Parfois, il faut tomber bien bas pour bien rebondir, et on a su rebondir après une saison, des mois, et des années un peu disette quoi. A un moment donné, il fallait rebondir, on a eu cette capacité et cette possibilité. On l’a saisi. C'est aussi intéressant et important de le dire, parce que c'est quand même les garçons sur le terrain, ils ont fait ce qu’il fallait, et en dehors le public aussi. On a fait les derniers mois avec un stade à guichets fermés. Incroyable le monde qu’il y avait!

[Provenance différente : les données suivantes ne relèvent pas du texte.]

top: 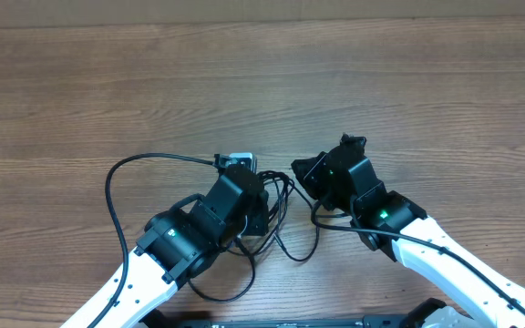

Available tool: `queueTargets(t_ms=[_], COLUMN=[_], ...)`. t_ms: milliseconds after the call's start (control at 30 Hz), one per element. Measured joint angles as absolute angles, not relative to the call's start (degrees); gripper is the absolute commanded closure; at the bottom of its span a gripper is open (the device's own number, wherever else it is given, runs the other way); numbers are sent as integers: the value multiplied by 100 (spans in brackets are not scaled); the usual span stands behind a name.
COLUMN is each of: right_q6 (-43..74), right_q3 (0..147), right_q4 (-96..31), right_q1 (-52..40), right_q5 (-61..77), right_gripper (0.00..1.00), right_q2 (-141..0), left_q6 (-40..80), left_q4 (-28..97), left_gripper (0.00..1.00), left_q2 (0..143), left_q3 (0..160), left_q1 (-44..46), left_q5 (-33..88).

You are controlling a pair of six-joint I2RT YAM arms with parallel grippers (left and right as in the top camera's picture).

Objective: Untangle cables
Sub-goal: 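Grasp the cable near the left gripper with the right gripper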

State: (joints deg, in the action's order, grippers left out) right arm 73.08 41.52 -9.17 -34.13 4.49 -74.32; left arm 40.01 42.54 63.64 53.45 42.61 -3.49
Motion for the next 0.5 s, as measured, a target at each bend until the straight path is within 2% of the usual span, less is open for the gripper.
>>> queueTargets(t_ms=[33, 233, 500], right_q6=[7297, 7188, 7629], right_q3=[4152, 4150, 4150], right_q4=[-950, -996, -926], right_q1=[-3411, -3409, -3352], right_q5=[504, 915, 1365], right_gripper=[59, 34, 33], right_q2=[-7432, -7432, -7432], left_q6=[4001, 4001, 4001], left_q4=[4248, 4244, 4152], left_gripper=[96, 96, 95], left_q2=[6364, 6364, 6364], left_q3=[5345, 5345, 5343], left_q1=[4261, 4261, 4265], left_q5=[-353, -473, -499])
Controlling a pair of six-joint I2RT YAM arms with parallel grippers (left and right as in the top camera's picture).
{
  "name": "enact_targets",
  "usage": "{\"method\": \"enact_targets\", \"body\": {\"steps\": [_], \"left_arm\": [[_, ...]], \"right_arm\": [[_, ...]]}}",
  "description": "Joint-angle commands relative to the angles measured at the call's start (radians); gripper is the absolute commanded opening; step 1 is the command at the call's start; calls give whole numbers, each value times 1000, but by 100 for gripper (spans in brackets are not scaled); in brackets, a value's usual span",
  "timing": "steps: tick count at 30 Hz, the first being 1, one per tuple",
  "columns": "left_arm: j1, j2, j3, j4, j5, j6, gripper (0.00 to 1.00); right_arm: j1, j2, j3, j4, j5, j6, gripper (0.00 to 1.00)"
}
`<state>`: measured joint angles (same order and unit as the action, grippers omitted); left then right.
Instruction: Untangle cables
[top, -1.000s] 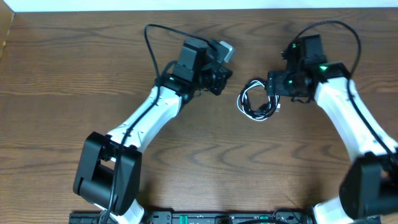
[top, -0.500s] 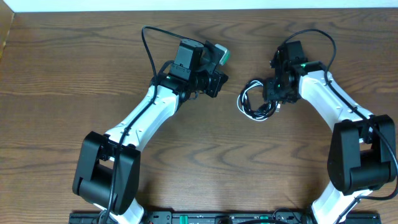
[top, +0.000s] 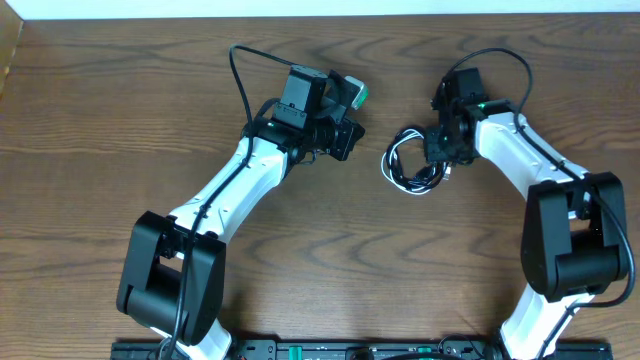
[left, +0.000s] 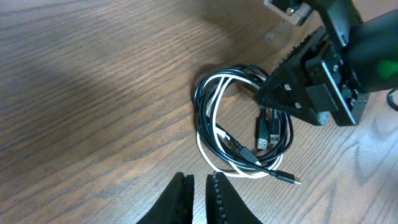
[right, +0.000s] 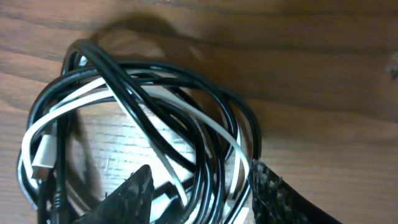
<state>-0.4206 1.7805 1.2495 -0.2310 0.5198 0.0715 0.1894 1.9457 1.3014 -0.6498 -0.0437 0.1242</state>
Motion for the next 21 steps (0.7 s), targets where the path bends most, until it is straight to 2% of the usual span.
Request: {"method": "enact_targets", "body": {"steps": [1,5,8,9,10,11,16,21], "left_arm": [[3,-6,-2,-5,16,-6,13],[3,-6,-2,-12,16,-6,13],[3,-6,-2,-21,20,-6,13],[3,-6,-2,-24,23,-6,13],[3,-6,-2,-29,23,-6,13],[3,-6,-2,-34,23,-6,13],[3,-6,-2,-70,23,-6,13],[2,-6,-2,-75,77,-5,16]], "right_arm": [[9,35,11,15,15,-48,47],[9,63,11,51,11,-77,48],[9,87,11,68,11,-82,44],[9,96,11,68,11,-82,34],[9,111,11,66,11,-81,8],[9,120,11,62,11,-80,1],[17,113,13,37,11,-43,1],[24,-37,30,16,-15,-40,1]]}}
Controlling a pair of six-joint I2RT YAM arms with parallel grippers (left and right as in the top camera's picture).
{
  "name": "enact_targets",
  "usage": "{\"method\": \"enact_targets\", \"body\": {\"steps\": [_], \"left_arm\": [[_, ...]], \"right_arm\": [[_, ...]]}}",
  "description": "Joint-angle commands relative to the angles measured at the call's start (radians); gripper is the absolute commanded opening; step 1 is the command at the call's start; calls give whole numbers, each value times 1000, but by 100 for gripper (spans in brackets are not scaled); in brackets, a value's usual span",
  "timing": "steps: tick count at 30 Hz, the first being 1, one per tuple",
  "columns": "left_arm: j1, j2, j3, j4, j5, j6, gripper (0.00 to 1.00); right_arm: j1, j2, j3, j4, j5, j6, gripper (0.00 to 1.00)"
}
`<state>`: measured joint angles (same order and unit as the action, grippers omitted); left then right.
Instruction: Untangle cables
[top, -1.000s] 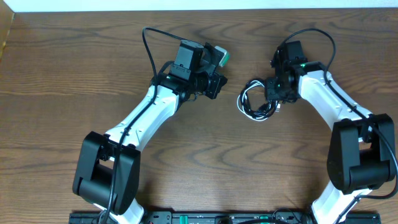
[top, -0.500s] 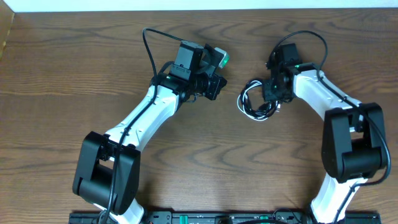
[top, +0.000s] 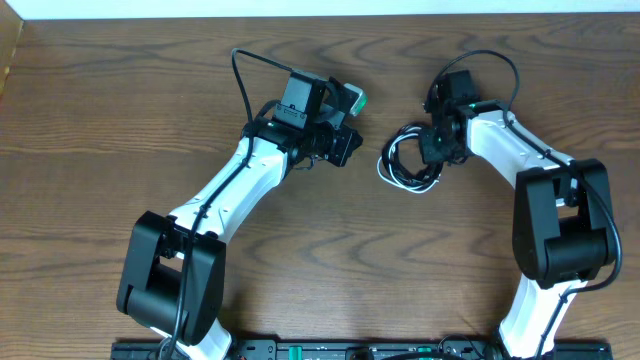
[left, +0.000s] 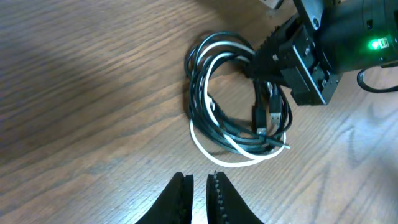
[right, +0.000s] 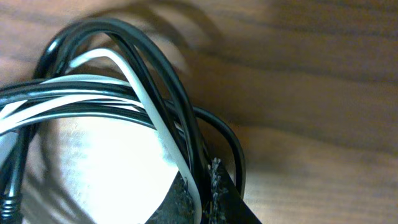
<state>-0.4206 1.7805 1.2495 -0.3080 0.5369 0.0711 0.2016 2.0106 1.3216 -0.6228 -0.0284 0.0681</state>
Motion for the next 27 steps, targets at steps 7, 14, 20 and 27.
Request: {"method": "enact_targets", "body": {"steps": [7,14,20,27], "left_arm": [[2,-3,-2,60,202,-6,34],[-4,-3,-2,84,268,-6,34],[-29,-3,-2,143,366,-5,34],[-31,-3,-2,217,529,-6,34]], "right_arm": [[-28,-340,29,-59,-230,17,1],[-48,-408,28,-132,-245,15,1],[-41,-408,23,-132,-244,13,1],[-43,-408,23,-137,-227,12,1]]}}
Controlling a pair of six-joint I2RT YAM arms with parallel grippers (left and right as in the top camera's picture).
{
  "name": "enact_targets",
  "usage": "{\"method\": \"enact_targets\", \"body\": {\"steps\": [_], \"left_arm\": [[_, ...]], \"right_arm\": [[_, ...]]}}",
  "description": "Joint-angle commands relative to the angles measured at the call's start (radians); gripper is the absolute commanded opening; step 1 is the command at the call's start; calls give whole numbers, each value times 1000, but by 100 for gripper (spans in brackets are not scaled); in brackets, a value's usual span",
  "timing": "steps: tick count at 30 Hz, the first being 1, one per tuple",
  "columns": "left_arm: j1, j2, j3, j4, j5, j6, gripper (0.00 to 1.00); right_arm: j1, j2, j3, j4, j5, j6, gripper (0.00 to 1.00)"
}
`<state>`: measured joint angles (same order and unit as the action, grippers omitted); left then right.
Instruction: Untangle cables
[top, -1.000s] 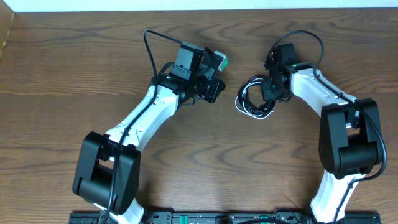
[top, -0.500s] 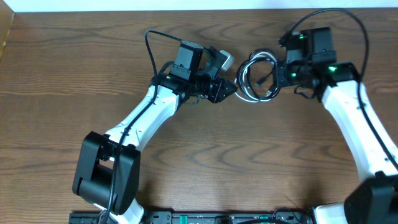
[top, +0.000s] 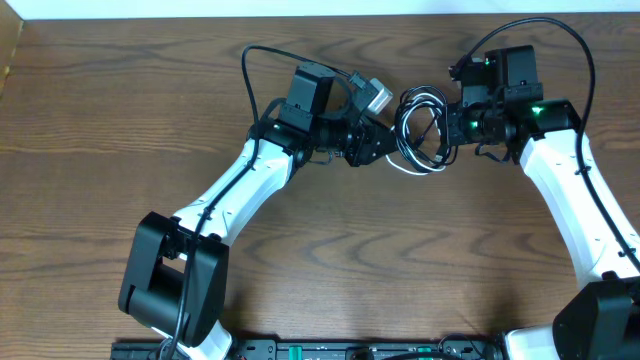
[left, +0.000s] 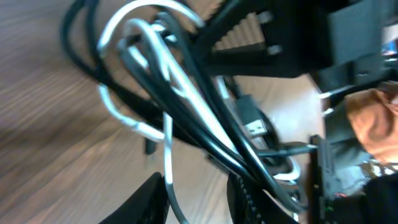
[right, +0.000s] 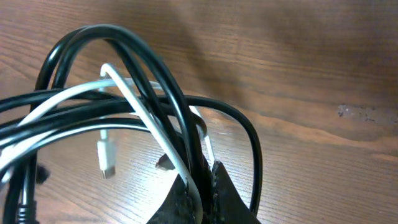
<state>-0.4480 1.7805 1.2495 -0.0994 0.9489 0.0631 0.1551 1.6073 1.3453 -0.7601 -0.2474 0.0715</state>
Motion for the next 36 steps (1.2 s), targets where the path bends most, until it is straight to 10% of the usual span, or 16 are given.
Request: {"method": "enact_targets", "body": {"steps": [1,14,22,36], "left_arm": [[-3,-3,-2,8,125,2,34],[-5,-3,-2,37,184,3,33],[-9,-3,-3,34,154,3,8],[-6,-3,-3,-130,-58,39,8]], "right_arm": [[3,-5,-1,1,0,8,1],[3,-5,-1,5,8,10,1],[3,-5,-1,11,-25,10,1],[2,-5,-1,13,-24,10,1]]}}
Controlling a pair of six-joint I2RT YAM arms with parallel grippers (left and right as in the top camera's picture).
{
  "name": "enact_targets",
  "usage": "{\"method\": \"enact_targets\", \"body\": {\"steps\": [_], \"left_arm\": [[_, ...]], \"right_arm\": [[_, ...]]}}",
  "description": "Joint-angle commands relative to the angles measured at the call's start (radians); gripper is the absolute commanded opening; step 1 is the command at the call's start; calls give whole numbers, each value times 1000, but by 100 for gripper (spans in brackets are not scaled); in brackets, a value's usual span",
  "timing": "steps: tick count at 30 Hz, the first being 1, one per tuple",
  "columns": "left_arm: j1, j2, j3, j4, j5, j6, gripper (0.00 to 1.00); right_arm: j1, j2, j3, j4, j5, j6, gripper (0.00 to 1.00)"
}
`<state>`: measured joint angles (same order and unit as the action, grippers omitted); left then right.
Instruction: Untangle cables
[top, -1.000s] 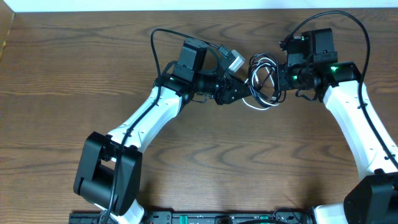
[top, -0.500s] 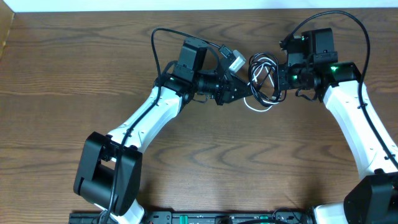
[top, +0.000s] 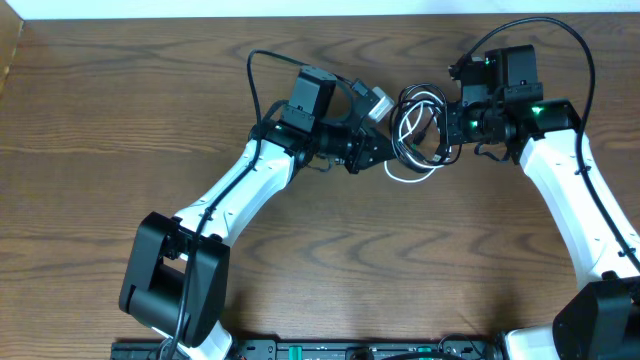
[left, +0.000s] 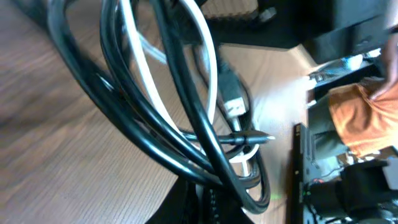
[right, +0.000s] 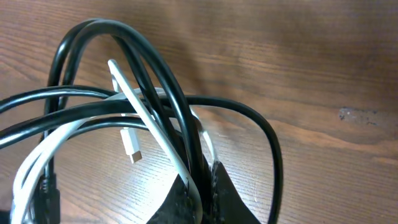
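A tangle of black and white cables (top: 418, 130) hangs between my two grippers over the far middle of the table. My right gripper (top: 447, 130) holds its right side. In the right wrist view the right gripper (right: 200, 186) is shut on black and white strands of the bundle (right: 124, 112), and a loose white plug (right: 130, 144) dangles. My left gripper (top: 383, 152) is at the bundle's lower left. In the left wrist view the left gripper (left: 202, 202) is shut on black strands of the bundle (left: 155, 93), and a plug (left: 233, 106) hangs behind the loops.
The wooden table (top: 330, 260) spreads bare in front of both arms. Its far edge meets a white wall just behind the grippers. Each arm's own black lead arches above it (top: 255, 75) (top: 520, 30).
My left gripper stood open around the bundle's strands and is now shut on black ones. The right gripper still holds the bundle in the same place.
The bundle lay on the table with my right gripper open over it and the left gripper shut, well apart. Then the right gripper was shut on strands. Later the bundle hung raised farther back, the left gripper open at it, and now shut on it.
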<state>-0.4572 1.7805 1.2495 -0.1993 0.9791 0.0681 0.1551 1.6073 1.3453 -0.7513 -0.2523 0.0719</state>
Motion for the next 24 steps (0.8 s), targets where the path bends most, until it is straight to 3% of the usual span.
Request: {"method": "enact_targets", "body": {"steps": [1,5,13,17,24], "left_arm": [[3,-3,-3,-41,-120,34,8],[5,-4,-3,-77,-320,23,8],[71,-4,-3,-137,-817,-121,8],[126,-5,-2,-152,-908,-161,8],[223,-12,-2,-171,-927,-179,8]], "right_arm": [[2,-5,-1,4,-19,9,1],[0,-5,-1,2,-8,9,1],[-39,-5,-1,-1,-8,9,1],[-69,-5,-1,-8,-8,9,1],[-113,-5,-1,-18,-8,8,1]]}}
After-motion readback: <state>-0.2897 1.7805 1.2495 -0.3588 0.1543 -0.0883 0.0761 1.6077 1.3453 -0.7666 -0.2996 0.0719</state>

6°) C'est à guichet fermés en effet que l'Amiens SC a obtenu la montée face à PAU par une victoire 2-1 avec des buts d'Emerick DARBELET et Arnaud RIVENET

Ce match face à Pau est important, le match aller et le match retour. Comme quoi, on a un peu de pot de l’avoir vécu !

7°) Que faites-vous aujourd'hui?

Je suis sorti du football depuis 10-12 ans maintenant. J’accompagne encore des équipes ou des joueurs de tout niveau, de L1, Top 14, rugby aussi, handball, cyclistes professionnels. Mais aussi le monde de l’entreprise. Je me sers de tout mon vécu d’entraîneur, de joueur dans le milieu du football pour pouvoir faire ce nouveau métier. Mon actualité aujourd’hui c’est un petit peu compliqué car il y a beaucoup de visio-conférences pour faire des séminaires, des interventions à distance, et aussi des formations, où je forme des gens à faire le même métier que moi. Amener des sportifs à rester au plus haut niveau, des dirigeants d'entreprise à gérer les émotions ou travailler sur la prise de décision. C'est mon quotidien, qui est vraiment très diversifié. C'est vraiment un job hyper passionnant

8°) Souhaitez-vous transmettre un message aux supporters de l'Amiens SC? On se rend compte aujourd’hui que les résultats des équipes à domicile ou à l'extérieur sont faussés par rapport aux années précédentes. Par exemple, le Paris Saint-Germain a perdu 8 fois à domicile. Ce n'est jamais le hasard. Les spectateurs, les supporters ont une incidence sur le match et sur le jeu. Ça veut dire aussi que si l'équipe marque un but. En règle générale, le public de par son accompagnement, de par son engagement, le public va rendre un deuxième but. Si les joueurs font l'effort de marquer un but, le public est là pour amplifier ce résultat et être capable d’aider les joueurs pour en marquer un second. Ça c'est important de le savoir. Quand le public n’est pas là, ça fait défaut et il faut savoir aussi qu’a contrario parfois le public va à l'encontre des joueurs et là ça c'est quelque chose qui m’horripile. Je ne vois pas comment on peut aller à l'encontre de son équipe, ou critiquer un joueur ou un résultat. Parce que je ne pense pas que les joueurs ou les entraîneurs et l’équipe le font exprès d’être mauvais. Et je ne crois pas qu'un seul joueur ou un seul entraîneur a envie de perdre. Donc si c'est le cas, c'est vraiment parce qu'ils n’ont pas cette capacité à réussir, ce n’est pas du tout leur envie. Donc je dis aux supporters, essayons de comprendre ensemble que chacun d'entre nous veut la même chose. On ne peut pas critiquer quelque chose parce que l'on ne veut pas s'associer à la défaite. Personne ne veut perdre. Et encore une fois je dis que quelque soit les joueurs, les dirigeants ou les entraîneurs amiénois, ils veulent tous gagner. Après il y a peut-être des maladresses. Mais surtout il ne faut pas lâcher cette cohésion, cette possibilité de coopérer ensemble pour pouvoir obtenir le meilleur des résultats possibles par rapport au potentiel de chacun. C'est à dire que ce soit celui du joueur, de l'équipe, et du club avec bien sur tout le monde. J'englobe dans cette réussite, d'une équipe ou d'un groupe, non seulement les supporters, les spectateurs, mais aussi les médias.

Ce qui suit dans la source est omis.